Δ = range(-1.0, 2.5; length=40)
hJ = range( 0.0, 3.5; length=40)
grid_train = RegularGrid(Δ, hJ)
greedy = Greedy(; estimator=Residual())
lobpcg = LOBPCG(; tol_degeneracy=1e-4)
qrcomp = QRCompress(; tol=1e-9)
rbres = assemble(H, grid_train, greedy, lobpcg, qrcomp);
n max. err ‖BᵀB-I‖ time μ
------------------------------------------------------------
1 NaN 4.74e-15 224ms [-1.0, 0.0]
2 2.33 4.76e-15 269ms [2.231, 0.538]
3 0.946 4.83e-15 83.8ms [0.795, 0.897]
4 0.508 4.94e-15 94.1ms [1.154, 1.795]
5 0.472 5.96e-15 104ms [2.5, 2.603]
6 0.385 6.5e-15 91.8ms [0.346, 0.0]
7 0.0727 1.12e-14 103ms [-0.551, 0.0]
8 0.0554 1.58e-14 107ms [-0.462, 0.269]
9 0.0163 7.3e-14 121ms [1.423, 0.359]
10 0.00522 1.12e-13 127ms [-0.372, 0.449]
11 0.004 3.48e-13 152ms [1.692, 1.436]
12 0.00151 6.09e-13 159ms [-0.821, 0.0]
13 0.00039 1.01e-12 176ms [-0.821, 0.09]
reached residual target
Now the task is to implement the double-sum in $\mathcal{S}$, as well as the $k$-dependency in the coefficients.
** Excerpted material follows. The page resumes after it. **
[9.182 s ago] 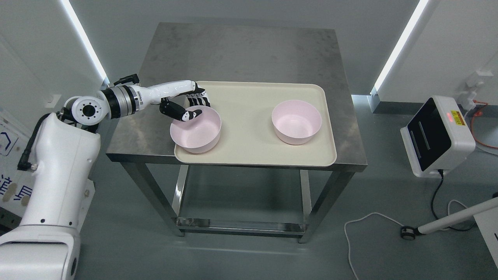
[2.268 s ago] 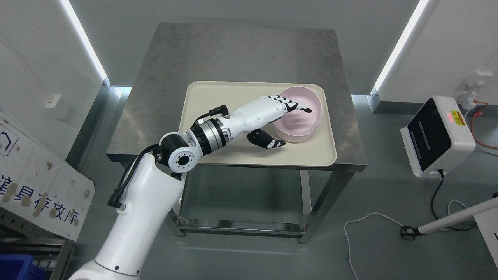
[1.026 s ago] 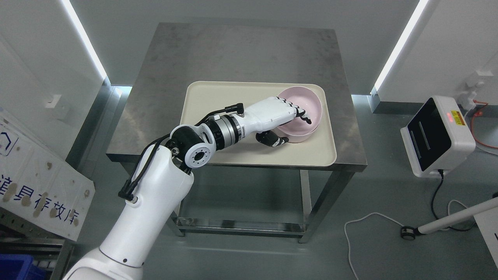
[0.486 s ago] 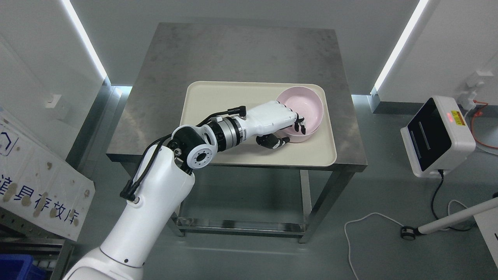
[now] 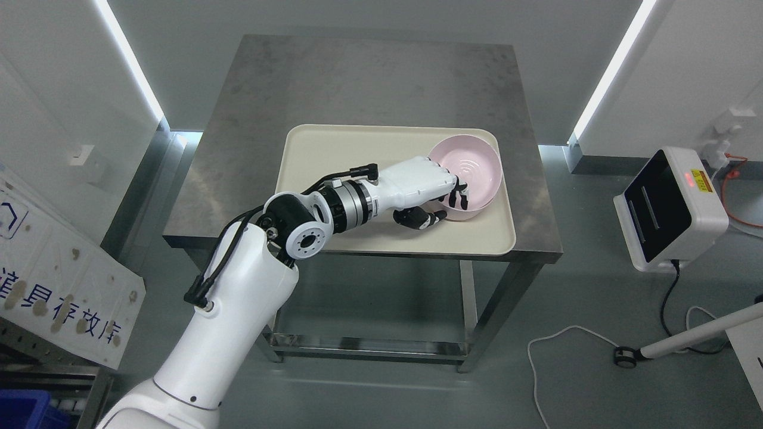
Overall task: Stack pink IKEA bowls on left shelf middle
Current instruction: 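Lift the stacked bowls off the tray with the left hand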
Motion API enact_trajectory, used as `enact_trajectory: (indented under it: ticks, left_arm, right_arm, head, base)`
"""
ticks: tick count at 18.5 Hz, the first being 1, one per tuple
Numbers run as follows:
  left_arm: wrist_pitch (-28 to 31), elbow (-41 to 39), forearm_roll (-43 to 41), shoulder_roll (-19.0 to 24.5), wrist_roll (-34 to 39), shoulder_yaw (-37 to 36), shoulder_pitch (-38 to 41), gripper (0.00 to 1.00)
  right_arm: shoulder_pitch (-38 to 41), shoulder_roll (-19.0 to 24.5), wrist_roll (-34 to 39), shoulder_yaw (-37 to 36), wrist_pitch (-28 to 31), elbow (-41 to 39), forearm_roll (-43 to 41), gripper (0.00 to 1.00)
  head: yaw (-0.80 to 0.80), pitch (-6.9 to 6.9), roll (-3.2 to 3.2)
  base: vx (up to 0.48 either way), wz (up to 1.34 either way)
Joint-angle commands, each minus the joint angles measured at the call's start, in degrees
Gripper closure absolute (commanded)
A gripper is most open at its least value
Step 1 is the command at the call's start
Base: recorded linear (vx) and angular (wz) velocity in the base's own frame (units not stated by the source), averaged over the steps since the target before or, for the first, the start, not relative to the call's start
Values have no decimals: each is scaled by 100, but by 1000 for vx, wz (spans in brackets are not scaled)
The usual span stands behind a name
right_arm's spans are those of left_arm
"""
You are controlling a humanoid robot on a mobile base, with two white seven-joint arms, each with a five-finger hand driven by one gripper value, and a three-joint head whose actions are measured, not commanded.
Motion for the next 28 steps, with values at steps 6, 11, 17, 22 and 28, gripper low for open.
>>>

The double-sum can be encoded by putting all $S^z_r S^z_{r'}$ combinations into an $L \times L$ matrix:
terms = map(idx -> to_global(σz, L, idx[1]) * to_global(σz, L, idx[2]),
Iterators.product(1:L, 1:L));
Correspondingly, the coefficient function now has to map one $k$ value to a matrix of coefficients of the same size as the terms
matrix:
coefficients = k -> map(idx -> cis(-(idx[1] - idx[2]) * k) / L,
Iterators.product(1:L, 1:L));
One feature of the structure factor that also shows up in many other affine decompositions with double-sums is that the term indices commute, i.e. $O_{r,r'} = O_{r',r}$. In that case, only the upper triangular matrix has to be computed since $B^\dagger O_{r,r'} B = B^\dagger O_{r',r} B$ are the same in the compressed affine decomposition. So let's create the AffineDecomposition
and compress, exploiting this symmetry using the symmetric_terms
keyword argument:
SFspin = AffineDecomposition(terms, coefficients)
sfspin, _ = compress(SFspin, rbres.basis; symmetric_terms=true);
In the online evaluation of the structure factor, we then need to define some wave vector values and compute the structure factor at each of them. As usual, we first define a finer online grid of points and the matching online solver:
Δ_online = range(first(Δ), last(Δ); length=100)
hJ_online = range(first(hJ), last(hJ); length=100)
grid_online = RegularGrid(Δ_online, hJ_online)
fulldiag = FullDiagonalization(lobpcg);
And then we map the grid points to the corresponding structure factor values for a set of different wave vectors:
using Statistics
wavevectors = [0.0, π/4, π/2, π]
sf = [zeros(size(grid_online)) for _ in 1:length(wavevectors)]
for (idx, μ) in pairs(grid_online)
_, φ_rb = solve(rbres.h, rbres.basis.metric, μ, fulldiag)
for (i, k) in enumerate(wavevectors)
sf[i][idx] = mean(u -> real(dot(u, sfspin(k), u)), eachcol(φ_rb))
end
end
Here we again see the convenience of measuring observables in the online stage; adding more wavevector values does not significantly increase the computational cost, since it corresponds to a mere reevaluation of the coefficient functions and small vector-matrix products. Finally, let us see how the structure factor behaves for the different wave vector values:
using Plots
kwargs = (; xlabel=raw"$\Delta$", ylabel=raw"$h/J$", colorbar=true, leg=false)
hms = []
for (i, q) in enumerate(wavevectors)
push!(hms, heatmap(grid_online.ranges[1], grid_online.ranges[2], sf[i]';
title="\$k = $(round(q/π; digits=3))\\pi\$", kwargs...))
end
plot(hms...)
It can be nicely seen that the spin structure factor indicates the ferromagnetic phase at $k=0$ and then moves through the magnetization plateaus until it reaches the antiferromagnetic plateau at $k=\pi$.